伊藤 それはもちろん、ものすごく大きいと思います。おっしゃる通り、Oculusさんともいろいろとお話しさせていただいていますので。いい意味で、切磋琢磨して盛り上げていけているかなあ、と思いますね。

――各社さんのVRシステムの変遷を見ていくと、みんな方向性が近いものになっているのが興味深いです。
伊藤 酔いのことなどを研究していると、同じ方向に近づいていくのかな、と。とくにゴーグル型であれば。トラッキングの仕方だけは各社違いますけどね。

――これまでPCを中心に開発してきた、PSビジネスに参入していないデベロッパーさんにとって、PS VRは参入しやすいものでしょうか。
伊藤 アーキテクチャーはPCベースのものですので、移植しやすいと思います。実際、PCで作っていたものをPS VRに移植するのに、そんなに時間はかからなかったと聞いています。「PS VRだけで作ってほしい」とは思っていません。先ほど申し上げた通り、OculusさんやValveさんとも交流させていただいていて、みんなでVRを盛り上げていきたいという話をしていますので。
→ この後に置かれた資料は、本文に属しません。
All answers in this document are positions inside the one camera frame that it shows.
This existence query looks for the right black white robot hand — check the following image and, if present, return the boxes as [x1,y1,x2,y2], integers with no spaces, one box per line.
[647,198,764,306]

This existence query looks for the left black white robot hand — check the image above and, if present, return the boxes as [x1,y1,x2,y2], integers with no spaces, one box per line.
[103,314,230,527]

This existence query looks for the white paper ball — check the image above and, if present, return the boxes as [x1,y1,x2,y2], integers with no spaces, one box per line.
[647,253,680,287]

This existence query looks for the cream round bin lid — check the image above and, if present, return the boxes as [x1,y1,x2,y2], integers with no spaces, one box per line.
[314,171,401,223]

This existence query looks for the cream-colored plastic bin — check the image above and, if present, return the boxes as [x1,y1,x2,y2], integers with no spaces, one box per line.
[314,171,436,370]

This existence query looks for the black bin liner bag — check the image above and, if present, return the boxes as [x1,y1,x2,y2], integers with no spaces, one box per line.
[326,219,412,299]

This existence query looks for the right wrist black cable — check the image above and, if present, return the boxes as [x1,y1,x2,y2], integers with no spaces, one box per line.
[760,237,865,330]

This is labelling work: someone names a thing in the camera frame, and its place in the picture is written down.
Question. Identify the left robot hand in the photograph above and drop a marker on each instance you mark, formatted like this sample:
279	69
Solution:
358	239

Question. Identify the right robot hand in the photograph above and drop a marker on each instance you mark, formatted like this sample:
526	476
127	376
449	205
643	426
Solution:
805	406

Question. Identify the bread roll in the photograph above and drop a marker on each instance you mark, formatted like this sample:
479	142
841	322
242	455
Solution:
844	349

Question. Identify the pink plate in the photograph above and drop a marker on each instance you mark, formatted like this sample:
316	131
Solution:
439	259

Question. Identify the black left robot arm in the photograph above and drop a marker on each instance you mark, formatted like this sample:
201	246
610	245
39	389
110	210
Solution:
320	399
――では最後に、PS VRを心待ちにしているユーザーに、ひと言お願いします。
伊藤 VRは、聞くのと見るのとではぜんぜん違いますので、ぜひ体験していただきたいです。十分な台数をなかなか用意できず申し訳ないのですが、今後体験イベントなどを開催していきますので、ぜひ足を運んでいただければと思います。また、PS VRでは、すでに展開されているPSタイトルのVR版を出していきたいと思っていまして、それはプレイステーションでしか体験できないことだと思いますので、期待していただきたいです。